**Work task**
Print every record below exactly as it stands.

**Provided information**

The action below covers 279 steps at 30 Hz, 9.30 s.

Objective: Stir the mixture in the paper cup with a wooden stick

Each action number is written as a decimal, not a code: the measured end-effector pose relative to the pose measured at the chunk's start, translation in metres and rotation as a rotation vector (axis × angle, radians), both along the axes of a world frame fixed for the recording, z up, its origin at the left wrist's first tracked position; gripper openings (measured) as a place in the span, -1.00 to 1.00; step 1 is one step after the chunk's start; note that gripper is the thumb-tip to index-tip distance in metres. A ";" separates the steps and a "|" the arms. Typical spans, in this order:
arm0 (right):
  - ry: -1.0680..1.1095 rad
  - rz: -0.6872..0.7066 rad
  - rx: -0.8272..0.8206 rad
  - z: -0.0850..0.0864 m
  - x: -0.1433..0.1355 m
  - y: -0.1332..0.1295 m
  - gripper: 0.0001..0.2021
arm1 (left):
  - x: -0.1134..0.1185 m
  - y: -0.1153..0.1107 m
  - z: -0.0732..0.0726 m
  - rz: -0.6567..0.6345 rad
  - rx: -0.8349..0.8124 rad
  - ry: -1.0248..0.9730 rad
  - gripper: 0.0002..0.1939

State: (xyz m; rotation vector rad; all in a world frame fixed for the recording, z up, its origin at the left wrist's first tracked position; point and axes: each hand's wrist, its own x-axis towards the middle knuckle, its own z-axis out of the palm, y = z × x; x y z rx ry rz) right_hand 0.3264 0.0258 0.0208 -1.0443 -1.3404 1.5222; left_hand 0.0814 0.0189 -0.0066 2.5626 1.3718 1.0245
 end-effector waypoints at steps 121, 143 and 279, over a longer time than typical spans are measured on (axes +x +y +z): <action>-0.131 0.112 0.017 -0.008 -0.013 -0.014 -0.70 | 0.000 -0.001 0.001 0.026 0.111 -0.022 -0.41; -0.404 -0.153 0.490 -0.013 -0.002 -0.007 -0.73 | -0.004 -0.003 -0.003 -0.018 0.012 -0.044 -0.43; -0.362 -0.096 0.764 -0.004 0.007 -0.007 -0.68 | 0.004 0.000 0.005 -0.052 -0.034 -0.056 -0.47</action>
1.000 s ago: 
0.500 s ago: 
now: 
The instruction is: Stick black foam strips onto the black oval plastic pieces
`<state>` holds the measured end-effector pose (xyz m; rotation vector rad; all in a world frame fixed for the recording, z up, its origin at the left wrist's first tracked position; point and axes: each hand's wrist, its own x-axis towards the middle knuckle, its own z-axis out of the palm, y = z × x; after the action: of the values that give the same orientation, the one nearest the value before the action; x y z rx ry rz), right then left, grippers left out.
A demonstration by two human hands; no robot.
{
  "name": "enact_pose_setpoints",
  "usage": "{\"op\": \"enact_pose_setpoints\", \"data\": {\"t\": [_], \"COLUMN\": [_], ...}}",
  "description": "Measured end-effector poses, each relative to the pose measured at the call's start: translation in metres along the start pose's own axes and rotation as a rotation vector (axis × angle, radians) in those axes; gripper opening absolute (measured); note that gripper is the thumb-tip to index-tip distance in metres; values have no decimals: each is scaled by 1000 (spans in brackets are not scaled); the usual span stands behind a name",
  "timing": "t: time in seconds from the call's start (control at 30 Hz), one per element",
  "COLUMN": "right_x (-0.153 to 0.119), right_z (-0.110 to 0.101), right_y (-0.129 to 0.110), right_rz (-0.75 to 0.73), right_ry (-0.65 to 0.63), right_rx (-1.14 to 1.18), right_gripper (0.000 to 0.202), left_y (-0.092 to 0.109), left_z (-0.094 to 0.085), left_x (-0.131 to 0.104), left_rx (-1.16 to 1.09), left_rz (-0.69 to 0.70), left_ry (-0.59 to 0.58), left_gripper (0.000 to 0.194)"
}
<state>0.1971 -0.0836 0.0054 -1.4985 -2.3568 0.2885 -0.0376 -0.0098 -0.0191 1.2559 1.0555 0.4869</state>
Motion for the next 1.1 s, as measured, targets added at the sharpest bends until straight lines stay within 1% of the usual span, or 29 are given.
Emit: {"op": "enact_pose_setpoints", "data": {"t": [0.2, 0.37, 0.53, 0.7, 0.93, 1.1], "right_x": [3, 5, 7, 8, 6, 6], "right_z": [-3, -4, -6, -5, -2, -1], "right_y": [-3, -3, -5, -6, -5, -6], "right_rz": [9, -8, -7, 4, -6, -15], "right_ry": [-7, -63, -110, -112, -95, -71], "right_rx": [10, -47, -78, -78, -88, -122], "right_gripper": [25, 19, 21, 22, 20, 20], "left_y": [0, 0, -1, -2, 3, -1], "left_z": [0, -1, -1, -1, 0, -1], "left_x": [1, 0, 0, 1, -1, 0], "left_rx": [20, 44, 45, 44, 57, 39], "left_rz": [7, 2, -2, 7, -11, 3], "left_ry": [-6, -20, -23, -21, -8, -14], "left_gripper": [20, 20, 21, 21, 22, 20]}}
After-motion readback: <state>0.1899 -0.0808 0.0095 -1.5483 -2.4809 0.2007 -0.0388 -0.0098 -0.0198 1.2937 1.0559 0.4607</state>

**Exercise result**
The action below covers 279 steps at 30 Hz, 9.30 s.

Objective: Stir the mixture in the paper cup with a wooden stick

Each action number is written as a decimal, not a code: the measured end-effector pose relative to the pose measured at the chunk's start, translation in metres and rotation as a rotation vector (axis × angle, radians), both along the axes of a world frame fixed for the recording, z up, its origin at the left wrist's first tracked position; gripper openings (measured) as a place in the span, -1.00 to 1.00; step 1 is one step after the chunk's start; note that gripper is the thumb-tip to index-tip distance in metres. A ";" separates the steps and a "|" the arms. Typical spans, in this order:
arm0 (right):
  - ry: -1.0680..1.1095 rad
  - rz: -0.6872..0.7066 rad
  - rx: -0.8272..0.8206 rad
  - z: -0.0850..0.0864 m
  - x: -0.1433..0.1355 m
  - y: -0.1332..0.1295 m
  - gripper: 0.0001..0.2021
arm1 (left):
  - x: -0.1134..0.1185 m
  - y: -0.1153..0.1107 m
  - z: -0.0732..0.0726 m
  - rz: -0.6567..0.6345 rad
  - rx: -0.8349..0.8124 rad
  - ry: -1.0248..0.9730 rad
  - gripper: 0.0002..0.1939

State: (xyz m; rotation vector rad; all in a world frame fixed for the recording, z up, its origin at the left wrist's first tracked position; point and axes: each hand's wrist, its own x-axis towards the middle knuckle, its own z-axis out of the palm, y = z × x; x y z rx ry rz) right_hand 0.3264 0.0258 0.0208 -1.0443 -1.3404 1.5222; left_hand 0.0814 0.0189 -0.0066 2.5626 1.3718 1.0245
 end-effector waypoints at steps 121, 143 and 279, over a longer time than typical spans are measured on (axes +x +y +z): <action>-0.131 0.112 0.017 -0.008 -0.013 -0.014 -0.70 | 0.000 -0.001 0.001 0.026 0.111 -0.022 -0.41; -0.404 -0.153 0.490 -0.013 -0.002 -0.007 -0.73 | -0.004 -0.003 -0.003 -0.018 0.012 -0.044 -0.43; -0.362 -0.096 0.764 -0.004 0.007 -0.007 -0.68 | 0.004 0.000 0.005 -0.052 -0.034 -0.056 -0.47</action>
1.000 s ago: 
0.500 s ago: 
now: 
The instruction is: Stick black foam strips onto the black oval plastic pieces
`<state>` holds the measured end-effector pose (xyz m; rotation vector rad; all in a world frame fixed for the recording, z up, its origin at the left wrist's first tracked position; point and axes: each hand's wrist, its own x-axis towards the middle knuckle, its own z-axis out of the palm, y = z × x; after the action: of the values that give the same orientation, the one nearest the value before the action; x y z rx ry rz), right then left, grippers left out.
A demonstration by two human hands; no robot.
{
  "name": "enact_pose_setpoints",
  "usage": "{\"op\": \"enact_pose_setpoints\", \"data\": {\"t\": [_], \"COLUMN\": [_], ...}}",
  "description": "Measured end-effector poses, each relative to the pose measured at the call's start: translation in metres along the start pose's own axes and rotation as a rotation vector (axis × angle, radians) in those axes; gripper opening absolute (measured); note that gripper is the thumb-tip to index-tip distance in metres; values have no decimals: each is scaled by 1000 (spans in brackets are not scaled); the usual span stands behind a name",
  "timing": "t: time in seconds from the call's start (control at 30 Hz), one per element",
  "COLUMN": "right_x (-0.153 to 0.119), right_z (-0.110 to 0.101), right_y (-0.129 to 0.110), right_rz (-0.75 to 0.73), right_ry (-0.65 to 0.63), right_rx (-1.14 to 1.18), right_gripper (0.000 to 0.202), left_y (-0.092 to 0.109), left_z (-0.094 to 0.085), left_x (-0.131 to 0.104), left_rx (-1.16 to 1.09), left_rz (-0.69 to 0.70), left_ry (-0.59 to 0.58), left_gripper (0.000 to 0.194)"
}
<state>0.1971 -0.0836 0.0054 -1.4985 -2.3568 0.2885 -0.0376 -0.0098 -0.0191 1.2559 1.0555 0.4869</state>
Motion for the next 1.1 s, as measured, targets added at the sharpest bends until straight lines stay within 1% of the usual span, or 29 are given.
Emit: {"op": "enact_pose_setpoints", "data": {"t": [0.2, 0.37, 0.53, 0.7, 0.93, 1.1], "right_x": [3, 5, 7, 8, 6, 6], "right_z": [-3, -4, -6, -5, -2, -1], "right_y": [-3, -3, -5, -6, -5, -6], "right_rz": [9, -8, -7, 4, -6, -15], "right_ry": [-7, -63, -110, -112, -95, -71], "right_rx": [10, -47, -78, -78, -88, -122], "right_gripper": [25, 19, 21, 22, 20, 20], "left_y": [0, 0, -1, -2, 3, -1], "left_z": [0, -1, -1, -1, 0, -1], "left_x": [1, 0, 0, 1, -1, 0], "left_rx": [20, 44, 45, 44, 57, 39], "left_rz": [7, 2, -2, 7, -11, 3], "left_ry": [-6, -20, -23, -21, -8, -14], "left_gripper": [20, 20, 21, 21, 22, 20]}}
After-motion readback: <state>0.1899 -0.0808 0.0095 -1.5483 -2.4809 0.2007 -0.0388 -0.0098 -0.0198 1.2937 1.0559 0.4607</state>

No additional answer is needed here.